The foundation of leadership is altruism. A leader does not lead an organization and its followers for personal gain. The goal of leadership is to make others successful. Servant leadership means respecting people, respecting what they value, and helping them achieve what they pursue so that they may succeed. Depending on character, values, and culture, people respond to a leader’s demands in vastly different ways. Some people move only when given strong commands, while others act only when approached gently. A leader must influence followers in the most effective way so that they take action. Making them successful—that is servant leadership.

If one ignores this and assumes that servant leadership simply means lowering oneself beneath others and running petty errands for them, try it. Leaders of that kind will ruin the organizations they lead and will not lead a single member to success. Becoming a servant is a leadership principle that focuses on making others successful; it does not refer to a leader’s position or demeanor. If a leader behaves in a servile and submissive manner, there will be no followers who respect or follow him.

In 1984, Lou Whittaker led a team of five professional climbers to Mount Everest. They established their final camp at 8,230 meters above sea level. Only about 600 meters remained to reach the summit. Then a problem arose: their food, water, and oxygen ran out. Leadership shines through problem-solving. Whittaker sent the two strongest team members down to the previous camp to bring back food, water, and oxygen tanks.

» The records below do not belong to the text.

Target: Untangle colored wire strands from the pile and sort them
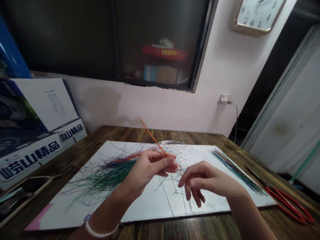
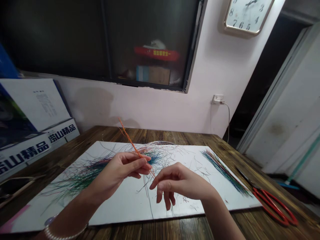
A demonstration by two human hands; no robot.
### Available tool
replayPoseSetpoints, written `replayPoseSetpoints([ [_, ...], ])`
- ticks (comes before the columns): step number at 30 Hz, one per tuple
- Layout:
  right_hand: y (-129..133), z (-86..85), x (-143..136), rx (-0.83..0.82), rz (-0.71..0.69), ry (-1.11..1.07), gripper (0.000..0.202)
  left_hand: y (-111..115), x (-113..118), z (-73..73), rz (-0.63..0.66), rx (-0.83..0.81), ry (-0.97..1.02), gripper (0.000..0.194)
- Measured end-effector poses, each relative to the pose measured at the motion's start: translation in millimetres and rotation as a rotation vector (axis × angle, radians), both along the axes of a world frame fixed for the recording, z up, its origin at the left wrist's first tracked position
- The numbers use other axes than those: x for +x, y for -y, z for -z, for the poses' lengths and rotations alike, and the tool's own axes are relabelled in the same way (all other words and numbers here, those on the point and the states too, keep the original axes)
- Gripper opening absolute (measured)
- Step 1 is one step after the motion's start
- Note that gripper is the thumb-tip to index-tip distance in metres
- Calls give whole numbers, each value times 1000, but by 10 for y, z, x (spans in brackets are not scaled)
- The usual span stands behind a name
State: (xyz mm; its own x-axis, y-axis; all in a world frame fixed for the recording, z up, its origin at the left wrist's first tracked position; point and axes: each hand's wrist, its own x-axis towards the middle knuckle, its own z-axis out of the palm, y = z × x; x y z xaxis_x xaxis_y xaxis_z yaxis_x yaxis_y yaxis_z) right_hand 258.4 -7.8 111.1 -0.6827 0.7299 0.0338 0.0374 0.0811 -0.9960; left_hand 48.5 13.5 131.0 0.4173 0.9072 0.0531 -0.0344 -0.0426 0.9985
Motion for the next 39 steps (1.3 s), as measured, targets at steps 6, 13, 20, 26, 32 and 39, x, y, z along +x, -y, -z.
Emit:
replayPoseSetpoints([
  [6,29,-22,40,94,0,118,31,3,-11,-17,-2,-19,8,24],
  [13,104,-109,-4,446,123,255,25,-7,-22,6,17,-26,6,23],
  [20,113,-49,-69,519,167,301,22,0,-21,-3,81,5,-54,21],
  [26,82,-51,-13,400,50,308,39,36,8,-8,165,147,-133,30],
  [32,-20,-82,43,266,249,108,17,74,33,15,255,182,-159,28],
  [39,-80,18,39,170,453,-225,21,146,89,58,426,91,-175,27],
])
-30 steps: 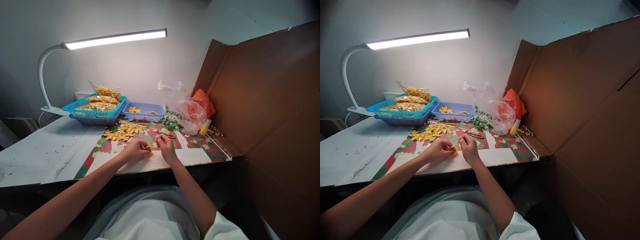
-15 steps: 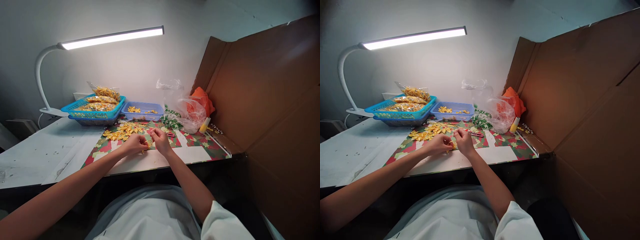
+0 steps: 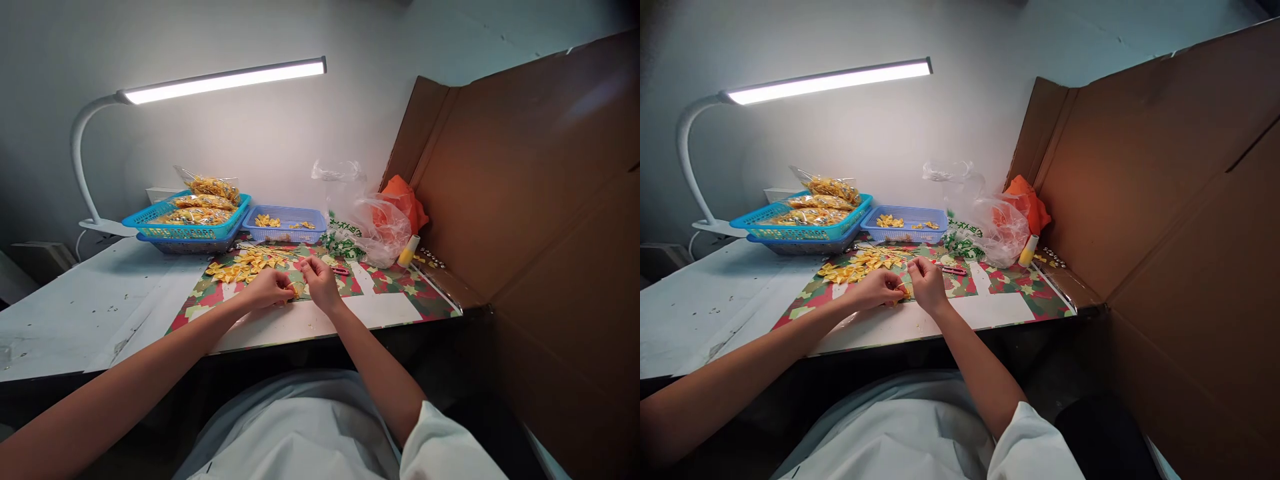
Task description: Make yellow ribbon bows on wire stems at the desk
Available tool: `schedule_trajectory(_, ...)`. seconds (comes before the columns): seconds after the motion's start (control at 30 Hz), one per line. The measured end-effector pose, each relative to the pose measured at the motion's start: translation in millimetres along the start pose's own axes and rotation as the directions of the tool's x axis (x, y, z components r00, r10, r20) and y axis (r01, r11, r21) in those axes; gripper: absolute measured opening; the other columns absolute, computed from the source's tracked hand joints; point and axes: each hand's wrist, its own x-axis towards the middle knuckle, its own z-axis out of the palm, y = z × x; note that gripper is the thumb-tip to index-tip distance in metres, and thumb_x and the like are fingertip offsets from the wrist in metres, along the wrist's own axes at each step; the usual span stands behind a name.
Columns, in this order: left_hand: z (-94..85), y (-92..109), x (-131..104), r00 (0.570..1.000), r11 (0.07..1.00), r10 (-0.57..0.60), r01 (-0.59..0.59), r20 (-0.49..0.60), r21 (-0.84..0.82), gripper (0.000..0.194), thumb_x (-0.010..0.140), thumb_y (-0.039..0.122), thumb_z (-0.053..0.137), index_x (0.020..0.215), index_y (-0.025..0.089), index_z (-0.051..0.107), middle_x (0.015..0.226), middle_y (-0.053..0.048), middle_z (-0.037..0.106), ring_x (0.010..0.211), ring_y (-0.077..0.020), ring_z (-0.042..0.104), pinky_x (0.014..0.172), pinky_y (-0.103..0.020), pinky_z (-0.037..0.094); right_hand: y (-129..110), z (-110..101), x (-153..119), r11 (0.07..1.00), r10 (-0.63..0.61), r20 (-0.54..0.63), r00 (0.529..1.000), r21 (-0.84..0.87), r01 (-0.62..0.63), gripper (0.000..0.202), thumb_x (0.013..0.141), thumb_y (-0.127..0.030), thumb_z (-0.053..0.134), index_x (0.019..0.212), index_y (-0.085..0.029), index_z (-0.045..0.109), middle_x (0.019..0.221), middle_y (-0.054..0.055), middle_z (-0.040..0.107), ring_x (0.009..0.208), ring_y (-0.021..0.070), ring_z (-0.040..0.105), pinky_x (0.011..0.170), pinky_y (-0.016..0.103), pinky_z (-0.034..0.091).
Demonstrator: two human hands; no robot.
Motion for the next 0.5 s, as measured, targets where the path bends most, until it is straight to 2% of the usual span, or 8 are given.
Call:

He himself stayed behind to care for the two most exhausted team members.

When the two returned with supplies, however, they no longer had the strength to attempt the summit. Meanwhile, the two exhausted members who had rested at camp had recovered their strength and were burning with determination to summit Everest. Whittaker made a critical leadership decision: he sent the two who had regained their strength to the summit and remained at camp himself to care for the others.

Those two climbers achieved the historic feat of becoming the first Americans to summit Everest. When reporters asked Whittaker, “Why didn’t you summit with the two who had regained their strength?” his answer was clear and simple: “As the team leader, my job was to get my team members to the summit of Everest.”

A servant does not serve himself; a servant serves his master. A leader’s goal is not his own success, but the success of the people he leads.